In a move that some said will hurt many businesses and households in the Elm City already struggling with high electricity bills, United Illuminating announced last week it would seek the state’s approval for a significant increase in both residential and commercial electricity rates.

If the State Department of Public Utility Control approves UI’s proposed increase in rates when it meets on Dec. 8, electricity bills for households would increase an average of 38 percent, while businesses would see their rates double. UI spokesperson Al Carbone said his company will not make a profit from the rate hike because of the rising price of electricity, which has doubled from 6 cents per kilowatt/hour to 12 cents per kilowatt/hour within the last three years.

“We don’t make any profit [from the increase], so we have to pass those costs onto the customers,” Carbone said.

New Haven Deputy Director of Economic Development Tony Bialecki said a rise in electricity bills will have a serious detrimental effect on businesses in the city and could make New Haven less attractive for new businesses. Instead of increasing consumers’ costs, he said, the government should revisit the issue of deregulation of the public utilities sector.
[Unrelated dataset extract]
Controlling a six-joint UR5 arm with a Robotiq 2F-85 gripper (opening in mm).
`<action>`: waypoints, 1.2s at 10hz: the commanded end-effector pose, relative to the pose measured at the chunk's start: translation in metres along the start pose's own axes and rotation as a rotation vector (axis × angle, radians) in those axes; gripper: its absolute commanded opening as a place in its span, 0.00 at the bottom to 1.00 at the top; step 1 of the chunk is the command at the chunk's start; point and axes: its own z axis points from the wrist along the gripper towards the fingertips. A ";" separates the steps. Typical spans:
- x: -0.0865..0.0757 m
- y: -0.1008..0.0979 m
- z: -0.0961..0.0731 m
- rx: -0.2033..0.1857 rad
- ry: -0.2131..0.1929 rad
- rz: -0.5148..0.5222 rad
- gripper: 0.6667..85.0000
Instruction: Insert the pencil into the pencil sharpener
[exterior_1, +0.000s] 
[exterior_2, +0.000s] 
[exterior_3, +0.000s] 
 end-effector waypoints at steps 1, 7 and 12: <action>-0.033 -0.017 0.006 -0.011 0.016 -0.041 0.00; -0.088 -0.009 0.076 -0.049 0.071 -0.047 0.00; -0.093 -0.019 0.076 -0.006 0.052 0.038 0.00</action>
“It will be extremely troublesome for a lot of businesses, especially manufacturing, but also for any kind of business that has a high utility cost as part of their operating costs,” Bialecki said.

The state legislature deregulated the electricity market in 1998, but the decision was criticized intensely by New Haven Mayor John DeStefano Jr.

Rising energy prices and regulation of the electricity market were issues that dominated this year’s gubernatorial campaign between DeStefano and Gov. M. Jodi Rell. During the campaign, he warned that electricity prices would rise in the months following the election.

“I think that it’s time to look at our deregulation law and to change it,” DeStefano said. “Electricity deregulation does not protect consumers or businesses, [and] it does little to control rate increases.”

Like Bialecki, Ward 23 Aldermen Yusuf Shah said a rise in electricity rates will impose an extra burden on community members, many of whom are already experiencing difficulties paying their bills. Residents with heating sources that operate using electricity only will be the hardest hit, he said.

If the new rates are approved, Connecticut’s electricity rates would become the highest in the continental United States, Connecticut Attorney General Richard Blumenthal said. The state needs to take a more active role in controlling the spiralling electricity prices of the last few years, he said in a statement released on Wednesday.

“This huge record-breaking rate increase will hit Connecticut like a tsunami,” he said. “Deregulation has become dysfunctional — victimizing consumers and our economy and providing humongous windfall profits to special interests.”

Rell said in a statement on Wednesday that the state urgently needs to introduce new policies to help reduce the cost of electricity, which is becoming increasingly unbearable for the state’s consumers and businesses.

“Our energy policies need to be changed, and Connecticut consumers and businesses should be contacting their elected representatives in Hartford to tell them so,” Rell said. “As I have been saying since July, I support a special session to address our energy policies.”

The rate increase, Carbone said, will continue for the next six months, until the contract UI has with its electricity suppliers expires. If fuel costs drop in the coming months, Carbone said, UI might lower its rates again for the second half of 2007.

Yale Director of Utilities Joseph Nadolny said the University will not be affected by any price increase as it has a separate contract due to expire in June.